= EXERCISE DESCRIPTION =
Search the data for the string "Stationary" and copy each line where it turns up.
--- PROVIDED RECORDS Enclosed Below ---
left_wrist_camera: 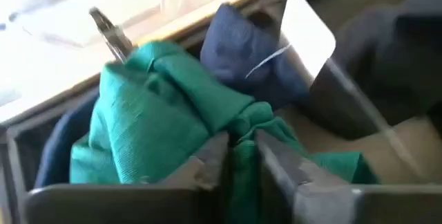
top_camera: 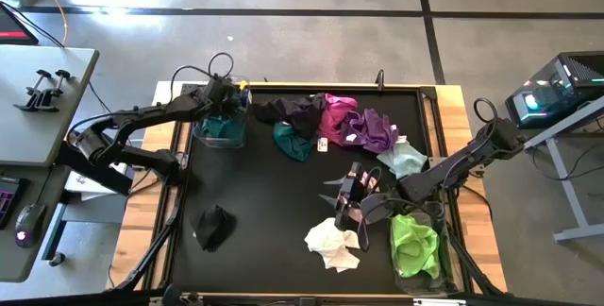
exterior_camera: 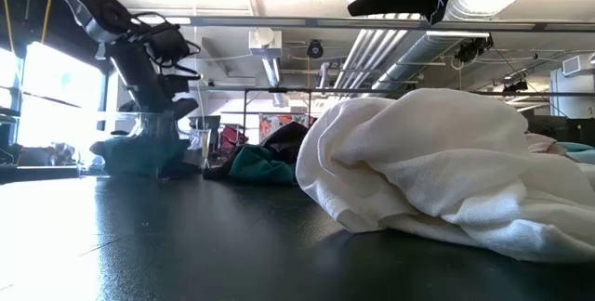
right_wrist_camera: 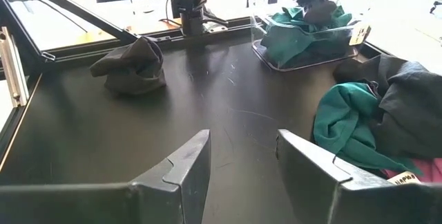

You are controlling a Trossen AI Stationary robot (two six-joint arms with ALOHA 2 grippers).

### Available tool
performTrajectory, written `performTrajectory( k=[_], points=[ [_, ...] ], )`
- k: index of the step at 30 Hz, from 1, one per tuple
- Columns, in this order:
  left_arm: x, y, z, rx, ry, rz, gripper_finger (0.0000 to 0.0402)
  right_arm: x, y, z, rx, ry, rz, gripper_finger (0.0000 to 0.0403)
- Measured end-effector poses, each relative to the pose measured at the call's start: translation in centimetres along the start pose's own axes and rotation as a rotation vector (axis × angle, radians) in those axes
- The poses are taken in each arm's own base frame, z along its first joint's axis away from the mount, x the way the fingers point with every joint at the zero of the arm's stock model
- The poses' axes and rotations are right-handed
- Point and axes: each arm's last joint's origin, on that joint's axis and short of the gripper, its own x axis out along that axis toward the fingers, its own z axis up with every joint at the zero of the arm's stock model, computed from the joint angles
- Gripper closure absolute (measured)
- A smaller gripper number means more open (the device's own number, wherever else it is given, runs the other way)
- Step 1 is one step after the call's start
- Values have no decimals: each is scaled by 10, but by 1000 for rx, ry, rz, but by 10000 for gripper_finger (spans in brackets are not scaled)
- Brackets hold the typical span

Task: Sort towels by color in basket
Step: Put the dark green towel into the top transparent bin

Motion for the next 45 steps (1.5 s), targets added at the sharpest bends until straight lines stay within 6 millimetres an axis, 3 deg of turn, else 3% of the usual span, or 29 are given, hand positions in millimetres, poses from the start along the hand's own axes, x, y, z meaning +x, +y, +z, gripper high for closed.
performTrajectory(
  k=[7,12,23,31,34,38,45],
  points=[
    [-10,-3,22,34,-72,-83,245,0,0,0,0,0,0,242],
    [-4,-5,22,108,-69,-99,234,0,0,0,0,-1,0,242],
    [25,-9,22,182,-63,-53,299,0,0,0,-1,0,1,242],
    [32,-11,24,176,-94,-49,368,0,1,0,0,0,1,242],
    [31,-11,25,175,-100,-49,396,0,0,0,2,0,1,242],
    [23,-9,29,167,-135,-35,398,0,0,0,2,0,1,242],
    [-7,-6,39,151,-249,-69,401,0,0,0,1,0,1,242]
  ],
)
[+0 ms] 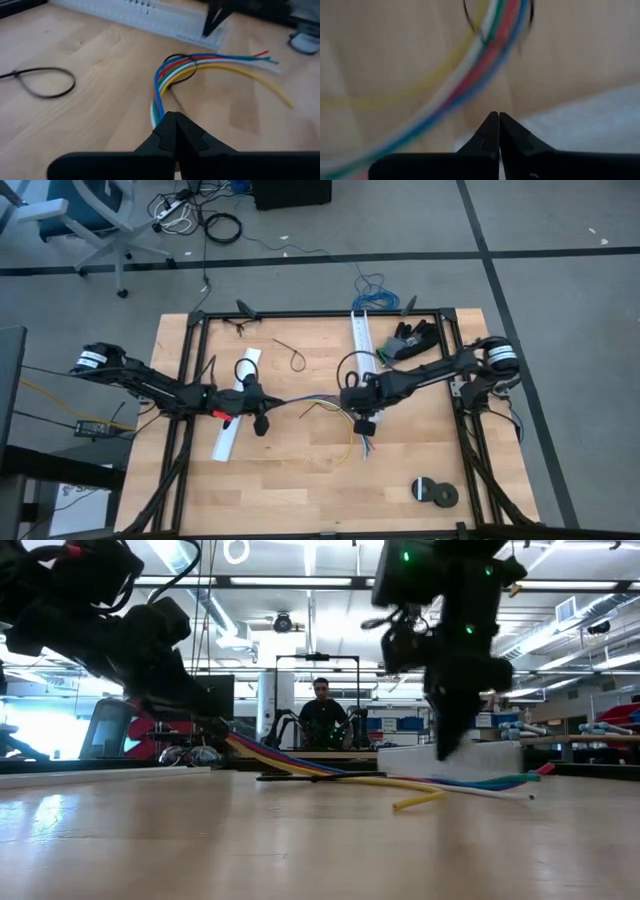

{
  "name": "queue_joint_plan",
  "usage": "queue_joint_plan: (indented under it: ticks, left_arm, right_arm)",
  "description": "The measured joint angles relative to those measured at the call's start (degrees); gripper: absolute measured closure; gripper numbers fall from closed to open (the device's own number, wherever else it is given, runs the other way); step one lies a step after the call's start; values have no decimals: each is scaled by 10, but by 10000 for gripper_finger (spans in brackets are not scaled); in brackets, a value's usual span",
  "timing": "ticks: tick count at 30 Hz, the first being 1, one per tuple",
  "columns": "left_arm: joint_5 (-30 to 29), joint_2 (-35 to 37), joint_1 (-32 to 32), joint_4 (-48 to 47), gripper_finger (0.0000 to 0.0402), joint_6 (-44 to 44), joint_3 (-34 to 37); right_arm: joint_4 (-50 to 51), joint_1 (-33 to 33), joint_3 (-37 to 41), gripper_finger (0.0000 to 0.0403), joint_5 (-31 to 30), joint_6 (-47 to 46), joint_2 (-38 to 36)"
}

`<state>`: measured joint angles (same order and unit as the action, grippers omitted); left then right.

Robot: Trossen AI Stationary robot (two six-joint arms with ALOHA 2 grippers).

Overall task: Ziptie cables
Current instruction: Wrap the cable wires with black zip tie

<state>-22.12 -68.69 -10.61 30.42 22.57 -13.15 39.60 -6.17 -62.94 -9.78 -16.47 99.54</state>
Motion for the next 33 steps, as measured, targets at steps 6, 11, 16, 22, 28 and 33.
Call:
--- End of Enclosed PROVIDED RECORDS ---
= RESULT OF THIS EXERCISE =
You are controlling a Trossen AI Stationary robot (two six-joint arms with ALOHA 2 grippers).
Robot: Trossen AI Stationary robot (two six-joint arms with ALOHA 2 grippers).

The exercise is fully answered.